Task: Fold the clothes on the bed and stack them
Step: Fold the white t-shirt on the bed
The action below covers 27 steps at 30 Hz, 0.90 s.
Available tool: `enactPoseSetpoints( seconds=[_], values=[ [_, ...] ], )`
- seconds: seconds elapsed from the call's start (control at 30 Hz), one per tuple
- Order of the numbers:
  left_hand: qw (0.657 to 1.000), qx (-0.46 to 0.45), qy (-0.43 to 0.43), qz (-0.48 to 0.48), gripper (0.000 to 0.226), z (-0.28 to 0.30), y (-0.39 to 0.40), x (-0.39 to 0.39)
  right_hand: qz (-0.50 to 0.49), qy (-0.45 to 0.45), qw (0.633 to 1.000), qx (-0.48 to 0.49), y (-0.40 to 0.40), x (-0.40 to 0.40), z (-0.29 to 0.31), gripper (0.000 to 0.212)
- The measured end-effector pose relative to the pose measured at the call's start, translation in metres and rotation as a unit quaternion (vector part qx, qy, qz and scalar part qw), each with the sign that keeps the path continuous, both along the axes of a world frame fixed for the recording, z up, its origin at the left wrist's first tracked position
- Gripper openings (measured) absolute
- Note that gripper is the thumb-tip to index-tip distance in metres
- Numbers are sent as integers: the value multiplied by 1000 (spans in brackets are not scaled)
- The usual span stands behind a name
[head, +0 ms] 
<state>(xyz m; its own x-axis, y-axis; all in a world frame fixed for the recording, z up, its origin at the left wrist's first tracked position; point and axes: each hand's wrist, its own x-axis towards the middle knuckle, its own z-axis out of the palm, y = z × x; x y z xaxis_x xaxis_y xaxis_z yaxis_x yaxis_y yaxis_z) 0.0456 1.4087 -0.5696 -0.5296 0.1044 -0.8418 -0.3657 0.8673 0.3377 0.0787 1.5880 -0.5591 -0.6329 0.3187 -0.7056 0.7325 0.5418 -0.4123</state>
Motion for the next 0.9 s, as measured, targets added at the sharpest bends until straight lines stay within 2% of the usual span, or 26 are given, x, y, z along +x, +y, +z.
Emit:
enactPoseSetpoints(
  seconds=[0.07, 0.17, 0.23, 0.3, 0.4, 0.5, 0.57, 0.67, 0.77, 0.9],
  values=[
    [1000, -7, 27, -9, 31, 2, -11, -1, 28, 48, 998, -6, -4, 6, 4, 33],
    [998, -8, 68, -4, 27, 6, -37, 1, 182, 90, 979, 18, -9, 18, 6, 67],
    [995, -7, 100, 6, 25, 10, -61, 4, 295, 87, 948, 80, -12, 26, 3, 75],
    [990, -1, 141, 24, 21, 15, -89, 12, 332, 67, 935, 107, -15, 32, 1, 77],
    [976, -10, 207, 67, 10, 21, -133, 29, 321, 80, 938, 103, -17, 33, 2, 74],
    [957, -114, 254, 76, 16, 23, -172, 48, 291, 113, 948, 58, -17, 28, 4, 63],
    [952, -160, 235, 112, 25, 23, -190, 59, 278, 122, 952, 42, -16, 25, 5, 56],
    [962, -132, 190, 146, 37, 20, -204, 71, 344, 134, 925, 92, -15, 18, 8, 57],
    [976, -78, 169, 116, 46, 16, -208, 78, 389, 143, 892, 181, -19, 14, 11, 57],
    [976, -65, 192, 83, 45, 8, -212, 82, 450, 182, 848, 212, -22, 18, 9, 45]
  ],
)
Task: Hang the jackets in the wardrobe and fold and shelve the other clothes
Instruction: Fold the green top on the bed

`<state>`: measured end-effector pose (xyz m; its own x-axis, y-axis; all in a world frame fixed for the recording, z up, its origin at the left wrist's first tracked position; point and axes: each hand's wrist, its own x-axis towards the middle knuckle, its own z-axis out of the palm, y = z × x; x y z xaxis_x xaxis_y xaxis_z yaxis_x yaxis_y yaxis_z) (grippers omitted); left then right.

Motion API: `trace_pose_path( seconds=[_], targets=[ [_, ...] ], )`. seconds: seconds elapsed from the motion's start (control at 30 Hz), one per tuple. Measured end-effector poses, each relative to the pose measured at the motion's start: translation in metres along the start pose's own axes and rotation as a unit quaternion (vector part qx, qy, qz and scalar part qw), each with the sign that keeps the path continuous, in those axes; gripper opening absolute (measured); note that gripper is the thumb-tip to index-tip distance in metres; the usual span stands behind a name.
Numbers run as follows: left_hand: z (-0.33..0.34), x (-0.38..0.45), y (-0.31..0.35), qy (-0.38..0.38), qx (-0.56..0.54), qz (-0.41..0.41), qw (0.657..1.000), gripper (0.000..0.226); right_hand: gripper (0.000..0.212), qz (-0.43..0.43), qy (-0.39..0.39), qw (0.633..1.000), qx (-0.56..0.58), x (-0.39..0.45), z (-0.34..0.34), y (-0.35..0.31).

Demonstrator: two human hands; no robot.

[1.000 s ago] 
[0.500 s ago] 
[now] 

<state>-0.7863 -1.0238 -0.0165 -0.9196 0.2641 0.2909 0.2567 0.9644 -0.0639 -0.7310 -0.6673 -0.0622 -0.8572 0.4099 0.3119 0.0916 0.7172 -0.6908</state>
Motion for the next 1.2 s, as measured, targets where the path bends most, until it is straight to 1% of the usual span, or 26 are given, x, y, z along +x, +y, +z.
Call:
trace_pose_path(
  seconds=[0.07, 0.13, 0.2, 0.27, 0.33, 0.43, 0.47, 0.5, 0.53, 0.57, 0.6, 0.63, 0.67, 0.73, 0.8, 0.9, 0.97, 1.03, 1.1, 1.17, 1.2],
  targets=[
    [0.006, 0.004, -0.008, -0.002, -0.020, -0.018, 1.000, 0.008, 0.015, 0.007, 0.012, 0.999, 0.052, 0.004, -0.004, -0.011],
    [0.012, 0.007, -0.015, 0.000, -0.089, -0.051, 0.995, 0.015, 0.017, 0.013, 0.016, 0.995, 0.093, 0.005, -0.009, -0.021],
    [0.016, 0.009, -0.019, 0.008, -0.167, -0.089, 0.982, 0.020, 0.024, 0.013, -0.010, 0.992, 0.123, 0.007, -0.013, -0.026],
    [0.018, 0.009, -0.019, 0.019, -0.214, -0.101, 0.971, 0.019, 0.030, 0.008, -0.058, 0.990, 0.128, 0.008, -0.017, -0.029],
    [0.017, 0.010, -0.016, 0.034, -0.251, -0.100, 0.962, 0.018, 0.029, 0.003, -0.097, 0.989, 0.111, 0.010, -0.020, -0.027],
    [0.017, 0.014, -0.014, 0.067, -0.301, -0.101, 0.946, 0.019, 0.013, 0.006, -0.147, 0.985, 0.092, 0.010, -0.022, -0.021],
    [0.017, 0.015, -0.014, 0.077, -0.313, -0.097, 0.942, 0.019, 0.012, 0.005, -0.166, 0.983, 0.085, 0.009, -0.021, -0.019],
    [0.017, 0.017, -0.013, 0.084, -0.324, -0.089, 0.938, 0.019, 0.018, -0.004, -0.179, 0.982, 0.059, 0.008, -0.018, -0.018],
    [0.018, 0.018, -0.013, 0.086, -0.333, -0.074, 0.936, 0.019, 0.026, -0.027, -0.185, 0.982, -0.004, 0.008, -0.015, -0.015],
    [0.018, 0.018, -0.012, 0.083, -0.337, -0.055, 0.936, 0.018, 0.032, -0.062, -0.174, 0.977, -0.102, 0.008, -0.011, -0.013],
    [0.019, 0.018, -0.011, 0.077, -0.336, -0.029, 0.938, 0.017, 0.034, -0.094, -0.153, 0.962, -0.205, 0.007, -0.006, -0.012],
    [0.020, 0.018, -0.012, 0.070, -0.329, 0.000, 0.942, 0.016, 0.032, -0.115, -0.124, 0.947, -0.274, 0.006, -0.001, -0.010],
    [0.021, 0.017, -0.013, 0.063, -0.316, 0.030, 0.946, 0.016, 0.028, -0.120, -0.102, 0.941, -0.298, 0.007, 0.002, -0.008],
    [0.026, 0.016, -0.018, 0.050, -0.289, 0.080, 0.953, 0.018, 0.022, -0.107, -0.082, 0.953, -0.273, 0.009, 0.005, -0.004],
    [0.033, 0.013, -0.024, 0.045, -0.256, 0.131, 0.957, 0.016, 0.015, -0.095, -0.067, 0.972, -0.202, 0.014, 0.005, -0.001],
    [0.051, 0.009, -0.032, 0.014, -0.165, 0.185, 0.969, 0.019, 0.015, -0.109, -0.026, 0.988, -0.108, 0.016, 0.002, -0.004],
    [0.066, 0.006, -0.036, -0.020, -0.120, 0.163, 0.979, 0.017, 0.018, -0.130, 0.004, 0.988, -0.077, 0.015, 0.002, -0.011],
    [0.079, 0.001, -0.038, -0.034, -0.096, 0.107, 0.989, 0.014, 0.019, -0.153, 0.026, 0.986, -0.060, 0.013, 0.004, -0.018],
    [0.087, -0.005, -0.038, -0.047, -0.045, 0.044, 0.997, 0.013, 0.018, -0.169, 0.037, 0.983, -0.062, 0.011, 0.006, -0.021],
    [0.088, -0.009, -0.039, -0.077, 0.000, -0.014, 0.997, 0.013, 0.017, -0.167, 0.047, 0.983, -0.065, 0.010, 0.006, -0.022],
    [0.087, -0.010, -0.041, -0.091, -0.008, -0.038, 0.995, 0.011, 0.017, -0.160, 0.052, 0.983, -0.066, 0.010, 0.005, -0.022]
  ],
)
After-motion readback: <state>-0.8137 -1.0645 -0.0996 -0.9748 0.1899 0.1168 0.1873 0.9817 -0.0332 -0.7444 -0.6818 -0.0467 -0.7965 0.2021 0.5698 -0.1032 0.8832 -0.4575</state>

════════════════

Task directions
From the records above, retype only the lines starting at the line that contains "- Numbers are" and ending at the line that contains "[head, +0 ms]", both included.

Your solution
- Numbers are sent as integers: the value multiplied by 1000 (spans in brackets are not scaled)
- The usual span stands behind a name
[head, +0 ms] 

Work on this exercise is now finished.